■ PROBLEM DESCRIPTION ■
Give the lines below again exactly, starting with the line that holds "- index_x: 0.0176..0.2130" and going on through the line that holds "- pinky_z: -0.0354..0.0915".

---------- AVAILABLE RECORDS

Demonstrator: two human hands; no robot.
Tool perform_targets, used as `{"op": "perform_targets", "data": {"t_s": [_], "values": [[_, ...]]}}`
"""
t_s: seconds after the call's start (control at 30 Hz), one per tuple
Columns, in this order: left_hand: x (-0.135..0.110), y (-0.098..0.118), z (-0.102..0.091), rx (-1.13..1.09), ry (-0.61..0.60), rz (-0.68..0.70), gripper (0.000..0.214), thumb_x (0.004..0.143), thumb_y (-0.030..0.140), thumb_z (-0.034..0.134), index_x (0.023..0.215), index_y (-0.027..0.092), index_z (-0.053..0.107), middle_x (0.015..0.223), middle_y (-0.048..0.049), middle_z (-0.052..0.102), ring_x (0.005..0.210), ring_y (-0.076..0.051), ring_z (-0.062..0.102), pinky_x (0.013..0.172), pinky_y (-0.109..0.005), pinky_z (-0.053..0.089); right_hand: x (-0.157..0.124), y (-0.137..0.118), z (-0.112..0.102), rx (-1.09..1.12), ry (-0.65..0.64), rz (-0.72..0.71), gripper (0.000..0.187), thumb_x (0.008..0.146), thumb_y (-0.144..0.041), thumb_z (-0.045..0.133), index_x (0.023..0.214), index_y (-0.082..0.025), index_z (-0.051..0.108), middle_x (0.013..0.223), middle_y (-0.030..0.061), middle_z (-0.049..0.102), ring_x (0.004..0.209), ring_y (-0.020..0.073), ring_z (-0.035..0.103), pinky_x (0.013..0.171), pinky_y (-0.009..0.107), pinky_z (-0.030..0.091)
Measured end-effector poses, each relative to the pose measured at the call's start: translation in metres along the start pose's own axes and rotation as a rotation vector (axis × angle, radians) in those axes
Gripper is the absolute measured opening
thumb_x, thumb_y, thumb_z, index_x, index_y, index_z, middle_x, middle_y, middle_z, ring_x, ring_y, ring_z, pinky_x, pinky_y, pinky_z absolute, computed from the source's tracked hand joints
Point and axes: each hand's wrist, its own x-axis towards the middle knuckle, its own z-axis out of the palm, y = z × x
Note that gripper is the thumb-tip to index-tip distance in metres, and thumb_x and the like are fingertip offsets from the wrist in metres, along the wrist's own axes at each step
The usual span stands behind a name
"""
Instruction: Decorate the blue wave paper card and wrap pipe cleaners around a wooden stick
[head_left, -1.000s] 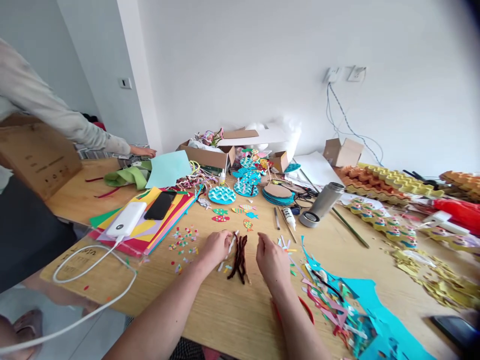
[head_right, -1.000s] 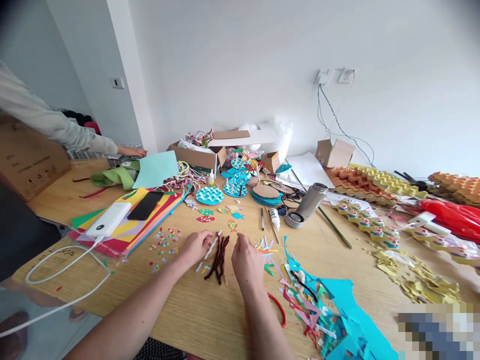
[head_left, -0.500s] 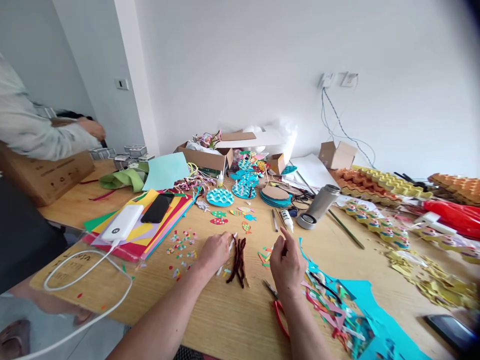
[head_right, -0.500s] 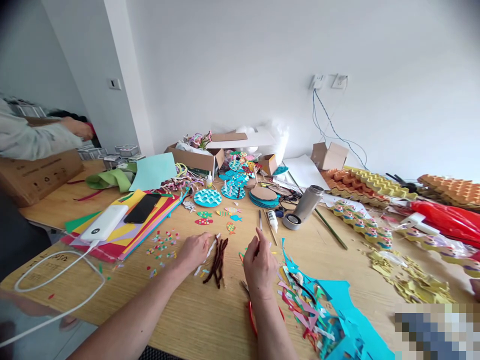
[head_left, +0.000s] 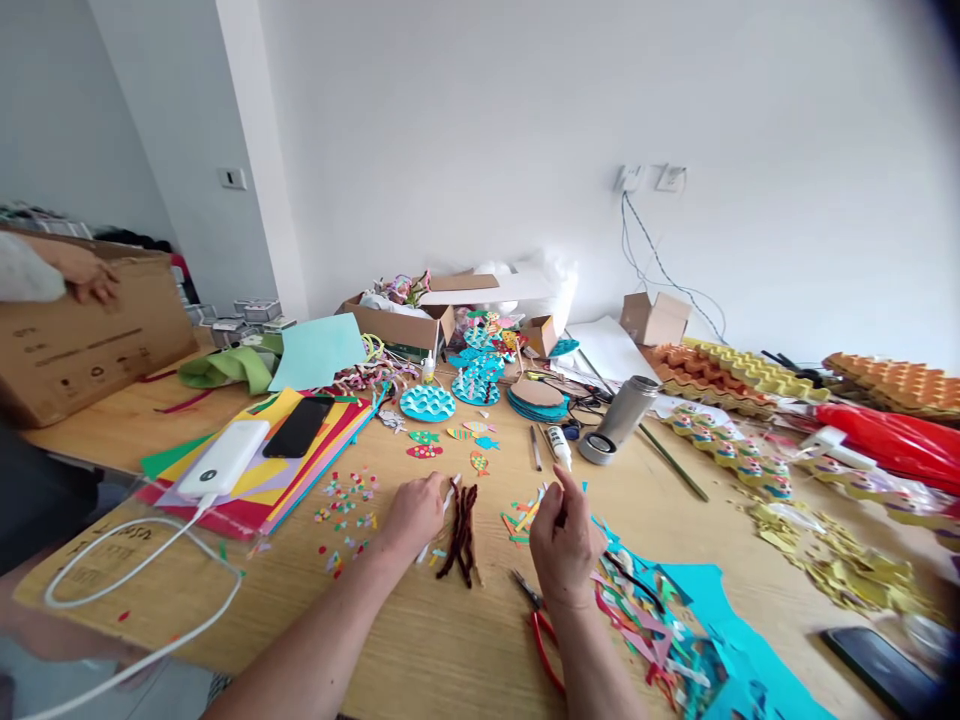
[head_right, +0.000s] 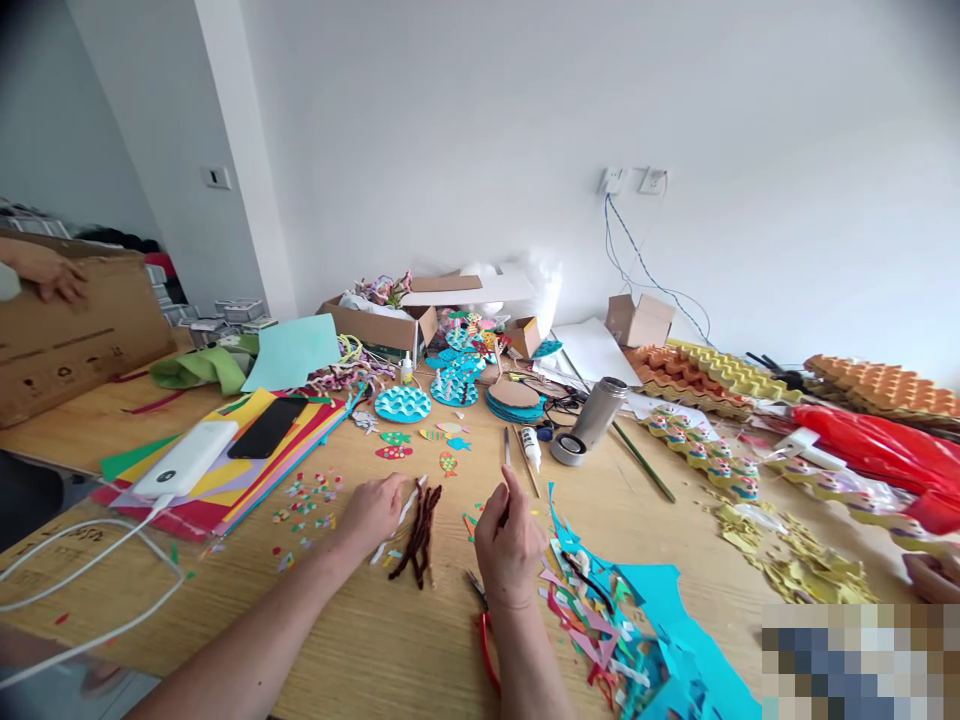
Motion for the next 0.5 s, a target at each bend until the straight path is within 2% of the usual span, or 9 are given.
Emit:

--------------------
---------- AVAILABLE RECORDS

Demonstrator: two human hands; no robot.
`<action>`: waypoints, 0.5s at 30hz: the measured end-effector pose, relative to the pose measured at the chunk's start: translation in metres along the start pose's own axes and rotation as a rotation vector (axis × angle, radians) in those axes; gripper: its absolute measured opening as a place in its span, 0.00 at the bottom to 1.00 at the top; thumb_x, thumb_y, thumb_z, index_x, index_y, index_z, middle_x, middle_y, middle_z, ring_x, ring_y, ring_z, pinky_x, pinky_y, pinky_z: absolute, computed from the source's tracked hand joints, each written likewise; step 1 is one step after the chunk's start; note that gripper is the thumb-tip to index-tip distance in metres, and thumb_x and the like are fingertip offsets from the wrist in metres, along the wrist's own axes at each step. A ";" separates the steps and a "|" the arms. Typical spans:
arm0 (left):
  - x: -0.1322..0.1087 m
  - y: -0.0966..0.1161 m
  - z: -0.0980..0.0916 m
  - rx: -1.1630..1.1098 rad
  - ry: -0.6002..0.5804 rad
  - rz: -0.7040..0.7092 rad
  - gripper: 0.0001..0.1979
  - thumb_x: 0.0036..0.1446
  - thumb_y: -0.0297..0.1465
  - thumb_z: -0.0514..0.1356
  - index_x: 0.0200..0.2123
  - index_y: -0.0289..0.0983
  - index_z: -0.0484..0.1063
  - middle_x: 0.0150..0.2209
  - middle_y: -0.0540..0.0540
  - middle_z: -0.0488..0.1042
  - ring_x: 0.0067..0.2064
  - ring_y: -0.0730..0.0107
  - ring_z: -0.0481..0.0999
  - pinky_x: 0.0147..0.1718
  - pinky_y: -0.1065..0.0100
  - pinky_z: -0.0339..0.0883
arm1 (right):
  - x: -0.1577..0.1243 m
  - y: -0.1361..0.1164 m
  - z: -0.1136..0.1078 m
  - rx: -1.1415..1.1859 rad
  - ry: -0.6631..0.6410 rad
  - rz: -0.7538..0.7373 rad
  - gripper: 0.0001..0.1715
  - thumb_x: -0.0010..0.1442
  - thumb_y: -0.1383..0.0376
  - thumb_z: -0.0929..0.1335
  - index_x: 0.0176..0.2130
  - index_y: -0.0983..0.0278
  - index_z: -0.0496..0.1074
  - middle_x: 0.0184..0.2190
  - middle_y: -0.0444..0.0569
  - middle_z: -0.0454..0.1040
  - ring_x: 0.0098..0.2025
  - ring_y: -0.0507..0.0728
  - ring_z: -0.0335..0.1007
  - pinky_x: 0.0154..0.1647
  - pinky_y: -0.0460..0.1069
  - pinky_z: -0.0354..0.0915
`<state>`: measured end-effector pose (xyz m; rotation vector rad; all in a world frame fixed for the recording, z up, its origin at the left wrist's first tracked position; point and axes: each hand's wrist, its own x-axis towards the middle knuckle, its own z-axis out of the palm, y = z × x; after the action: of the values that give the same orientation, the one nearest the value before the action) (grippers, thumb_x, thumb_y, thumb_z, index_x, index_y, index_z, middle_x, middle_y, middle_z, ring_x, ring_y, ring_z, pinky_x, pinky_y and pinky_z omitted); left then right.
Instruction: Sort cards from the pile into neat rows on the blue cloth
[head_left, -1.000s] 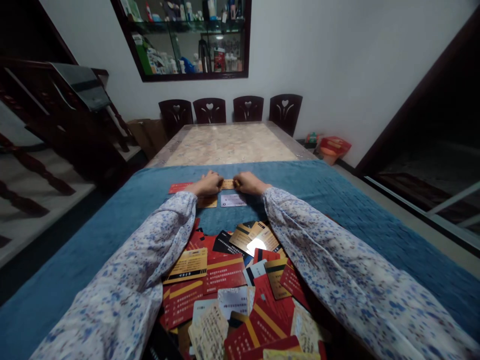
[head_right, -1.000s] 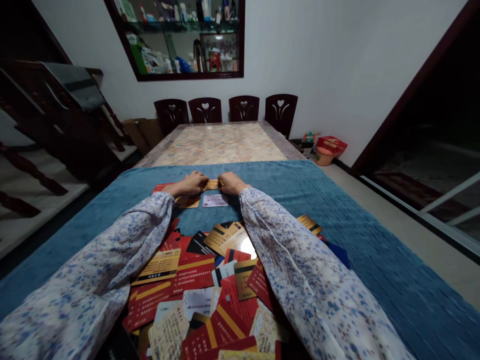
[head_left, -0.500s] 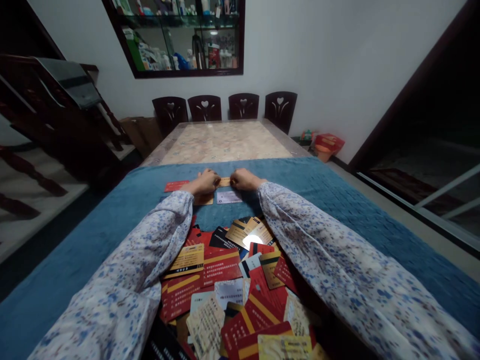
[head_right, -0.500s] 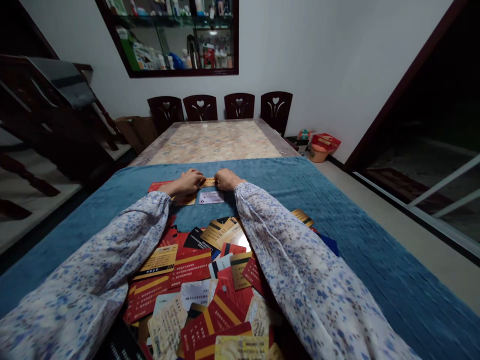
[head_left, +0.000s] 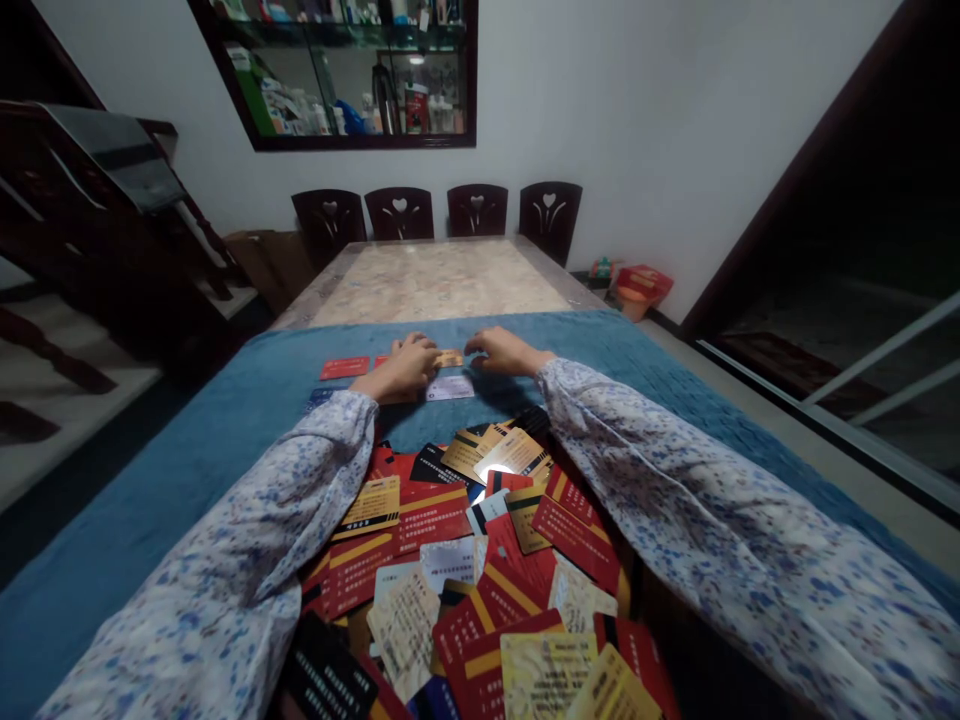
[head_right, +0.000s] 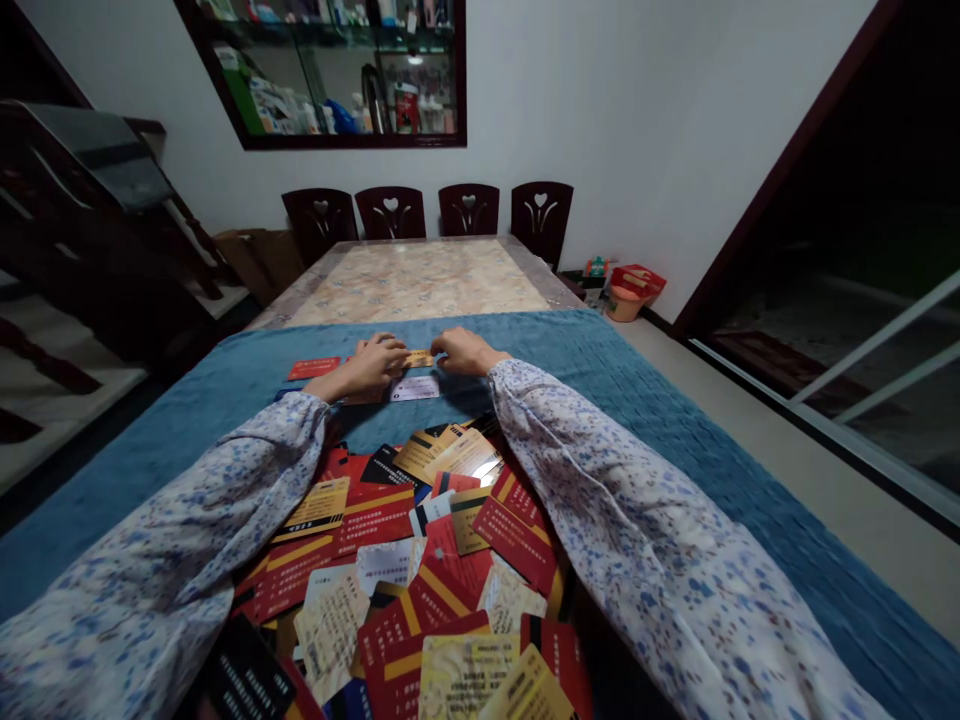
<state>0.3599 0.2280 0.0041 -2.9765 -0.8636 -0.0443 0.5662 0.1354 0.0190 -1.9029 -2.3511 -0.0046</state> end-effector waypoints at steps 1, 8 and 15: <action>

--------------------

■ EXERCISE SOLUTION ■
  - index_x: 0.0176..0.2130
  - index_y: -0.0983..0.0278
  - index_z: -0.0496..0.1074
  - middle_x: 0.0184..0.2190
  - middle_y: -0.0444..0.0569
  - middle_z: -0.0454..0.1040
  - ring_x: 0.0098..0.2025
  - ring_y: -0.0507..0.0728
  - ring_z: -0.0335..0.1007
  - pinky_x: 0.0154..0.1647
  - pinky_y: -0.0460..0.1069
  - pinky_z: -0.0354..0.0915

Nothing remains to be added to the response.